Jour après jour, la livre turque enfonce de nouveaux planchers historiques sur le marché des changes, tandis que les rendements des emprunts gouvernementaux à court terme en devise locale dépassent les 20%.
Plombée cette fois par la montée des tensions avec les Etats-Unis, la devise a touché un nouveau record de faiblesse face au couple euro-dollar. Contre la monnaie unique, la devise affiche un bilan peu glorieux de -27% depuis le début d’année, se traitant à plus de six livres pour un euro, du jamais vu.
Dernièrement, les investisseurs se sont donc inquiétés de l’enlisement des relations entre Ankara et Washington, dans le cadre de la rétorsion du pasteur américain Andrew Brunson, accusé par les autorités turques d'espionnage et de terrorisme suite au coup d’Etat avorté il y a deux ans.
Son emprisonnement, depuis octobre 2016, a poussé Donald Trump à faire saisir les actifs des ministres turcs de la Justice et de l'Intérieur sur le territoire américain. Dans la foulée, son homologue turc Recep Tayyip Erdogan annonçait des sanctions similaires, si tant est que les secrétaires américains à la Justice ou à l'Intérieur disposent d'avoirs en Turquie.
Au-delà de l’escalade diplomatique, la livre est massacrée depuis de nombreux mois en raison de la politique monétaire peu orthodoxe voulue par le Chef de l’Etat, lequel prône une réduction des taux d'intérêt pour soutenir la croissance, pourtant très vigoureuse, au risque de dissuader tout placement dans la devise turque.
Pourtant, la chute de la livre, qui pourrait vraisemblablement être atténuée par une hausse des taux directeurs de la Banque centrale, étouffe les entreprises du pays endettées en devise étrangères.
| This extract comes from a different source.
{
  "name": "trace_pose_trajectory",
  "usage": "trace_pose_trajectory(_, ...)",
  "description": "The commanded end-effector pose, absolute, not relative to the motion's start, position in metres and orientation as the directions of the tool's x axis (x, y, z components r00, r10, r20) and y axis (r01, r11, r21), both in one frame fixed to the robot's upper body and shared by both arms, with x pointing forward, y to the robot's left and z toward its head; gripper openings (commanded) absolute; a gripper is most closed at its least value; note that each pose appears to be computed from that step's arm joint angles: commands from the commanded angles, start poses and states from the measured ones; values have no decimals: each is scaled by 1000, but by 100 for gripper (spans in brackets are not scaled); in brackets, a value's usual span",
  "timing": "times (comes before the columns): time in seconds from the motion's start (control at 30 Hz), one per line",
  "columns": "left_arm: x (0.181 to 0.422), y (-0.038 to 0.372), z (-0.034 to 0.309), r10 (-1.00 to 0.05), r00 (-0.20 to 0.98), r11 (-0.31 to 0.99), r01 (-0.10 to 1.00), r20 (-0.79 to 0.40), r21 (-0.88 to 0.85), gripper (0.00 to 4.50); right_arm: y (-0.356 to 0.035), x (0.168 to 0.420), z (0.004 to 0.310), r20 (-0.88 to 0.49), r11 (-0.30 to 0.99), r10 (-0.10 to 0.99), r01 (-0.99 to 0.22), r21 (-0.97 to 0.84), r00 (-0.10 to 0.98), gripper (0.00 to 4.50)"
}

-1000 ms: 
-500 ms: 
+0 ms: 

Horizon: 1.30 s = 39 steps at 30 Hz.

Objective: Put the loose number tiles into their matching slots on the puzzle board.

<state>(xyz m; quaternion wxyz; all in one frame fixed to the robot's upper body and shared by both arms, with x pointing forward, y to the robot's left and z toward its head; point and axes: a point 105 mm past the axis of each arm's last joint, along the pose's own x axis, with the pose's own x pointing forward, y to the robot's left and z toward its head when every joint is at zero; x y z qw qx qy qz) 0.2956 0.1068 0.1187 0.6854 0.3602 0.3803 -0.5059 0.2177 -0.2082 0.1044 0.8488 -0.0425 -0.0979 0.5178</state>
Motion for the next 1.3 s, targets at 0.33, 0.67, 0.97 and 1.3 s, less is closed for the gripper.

En outre, les marchés s’inquiètent de l'inflation, qui a atteint près de 16% en juillet en rythme annuel, et du déficit abyssal de la balance des paiements.
Pour soutenir leur monnaie, Erdogan a exhorté la population à « sortir leur or et devises cachées sous leur oreiller ». Ankara avait déjà lancé ce genre d'appel lors de précédentes chutes de la livre, sans résultat, rappelle Les Echos dans son édition de ce 6 août.
Dans un discours dont il a le secret, le Président a également appelé les investisseurs à « ne plus tenir compte de l’avis des trois grandes agences de notation occidentales, orientées politiquement selon lui et qui ont toutes reléguées les obligations turques au statut de placements spéculatifs.
Dérive autoritaire
Dernière en date, Fitch qui a dégradé début juillet le rating de la dette souveraine de la Turquie d’un cran à « BB », estimant que les risques pesant sur la stabilité macroéconomique du pays s’étaient intensifiés.
L’agence, qui a assorti à ce rating une perspective négative, laissant entrevoir de la sorte la possibilité d’autres dégradations, a mis en avant « un environnement financier plus difficile, une accélération de l'inflation ou encore, l'impact du plongeon du taux de change sur le secteur privé, dont la dette est très liée aux devises étrangères ».
Fitch souligne en outre que la crédibilité de la politique économique s'est détériorée ces derniers mois, alors que les premières mesures prises après les élections de juin ont augmenté l'incertitude".
Suite aux élections présidentielles remportées par le Président sortant, le pays est passé pour rappel d'un système parlementaire à un régime présidentiel, faisant de Recep Tayyip Erdogan l'unique détenteur du pouvoir exécutif.
Dans le cadre de cette transition, qui a notamment fait disparaître la fonction de Premier ministre, Erdogan s'est octroyé par décret la prérogative de nommer le chef de la banque centrale, signalant ainsi sa volonté d'avoir la main sur les leviers économiques. Il a par ailleurs nommé son gendre Berat Albayrak comme nouveau ministre des Finances.
20% de rendement annuel en TRY
Sur le marché de la dette, les rendements des obligations en livre turque émises par des émetteurs supranationaux atteignent des niveaux inédits.
C’est notamment le cas de l’emprunt à quatre ans de la Banque européenne d’investissement, noté « AAA » chez Standard & Poor’s, dont le rendement annuel dépasse les 20%.